Lastkombinationen bei waagebalkenähnlichen Tragwerken

Tipps & Tricks

Bei waagebalkenähnlichen Tragwerken sollten günstig und ungünstig wirkende Teile der ständigen Einwirkung getrennt erfasst werden. In RFEM und RSTAB ist das folgendermaßen möglich.

1. Zusätzlich zum Lastfall "Eigengewicht" werden weitere Lastfälle für ständige Einwirkungen angelegt. Diese enthalten die günstig wirkenden Lastanteile. Die automatische Berücksichtigung des Eigengewichts muss deaktiviert werden.

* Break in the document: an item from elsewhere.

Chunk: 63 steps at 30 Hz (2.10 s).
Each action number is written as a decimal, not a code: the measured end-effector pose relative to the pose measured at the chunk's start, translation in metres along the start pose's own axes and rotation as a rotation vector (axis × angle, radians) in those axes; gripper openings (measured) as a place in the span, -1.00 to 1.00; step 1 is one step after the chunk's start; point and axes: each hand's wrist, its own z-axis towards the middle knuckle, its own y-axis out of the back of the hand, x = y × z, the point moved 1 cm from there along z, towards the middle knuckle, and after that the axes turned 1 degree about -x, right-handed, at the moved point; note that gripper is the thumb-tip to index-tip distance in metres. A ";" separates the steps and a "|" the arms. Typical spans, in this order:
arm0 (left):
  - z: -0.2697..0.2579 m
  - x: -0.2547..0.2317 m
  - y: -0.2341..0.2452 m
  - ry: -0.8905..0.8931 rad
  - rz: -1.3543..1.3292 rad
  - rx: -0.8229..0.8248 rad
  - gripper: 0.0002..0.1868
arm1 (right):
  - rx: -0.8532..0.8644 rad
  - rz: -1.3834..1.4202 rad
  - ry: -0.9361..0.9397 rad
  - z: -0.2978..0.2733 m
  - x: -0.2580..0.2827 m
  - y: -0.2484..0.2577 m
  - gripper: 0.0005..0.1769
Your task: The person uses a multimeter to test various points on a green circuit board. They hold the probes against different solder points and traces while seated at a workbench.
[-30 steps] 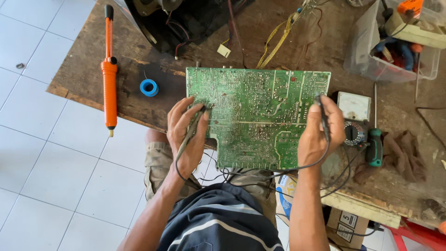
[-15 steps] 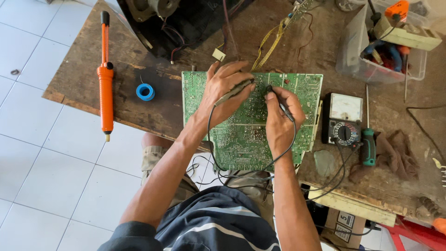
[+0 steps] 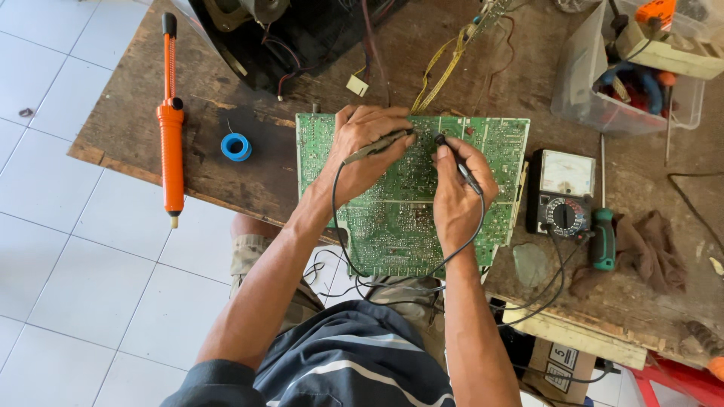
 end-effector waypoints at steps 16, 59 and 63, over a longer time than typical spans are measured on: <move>-0.003 0.007 -0.009 -0.045 0.023 -0.072 -0.81 | -0.013 0.016 -0.002 0.000 -0.008 0.000 -0.76; -0.130 0.053 0.042 0.077 0.195 -0.614 -0.66 | 0.036 0.080 0.037 -0.070 -0.012 0.028 -0.67; -0.131 0.058 0.039 0.088 0.208 -0.629 -0.66 | 0.038 0.074 0.039 -0.069 -0.014 0.027 -0.67</move>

2. In den entlastenden Bereichen wird das Gewicht der Konstruktion und eventueller Aufbauten aufgebracht.
Wichtig: Die Lasten werden negativ, jedoch in voller Höhe angesetzt. Die Reduzierung erfolgt erst in der Lastkombination. Damit können die Lastfälle für verschiedene Bemessungszustände (Tragfähigkeit, Lagesicherheit) verwendet werden.
Tipp: Das Eigengewicht kann man mit der parametrisierten Eingabe aus der Querschnittsdatenbank automatisch ermitteln und aufbringen: GetCSPar(CrossSection(Querschnitt Nr.);"g")*10

3. Falls die "Automatische Erzeugung von Kombinationen" benutzt wird, müssen die zusätzlichen "ständigen" Lastfälle in eine gesonderte Einwirkungskategorie eingruppiert werden. Dazu bietet sich die Kategorie 1.C (ständige Einwirkungen / Nutzlast) an. Abschließend müssen die Teilsicherheitsbeiwerte für diese Kategorie angepasst werden. Hierfür ist ein neuer nationaler Anhang anzulegen.
Hinweis: Eine gesonderte Berücksichtigung günstiger ständiger Einwirkungen ist in der Regel nicht mehr erforderlich.

4. Die Teilsicherheitsbeiwerte ergeben sich aus der Differenz gamma_G,sup - gamma_G,inf.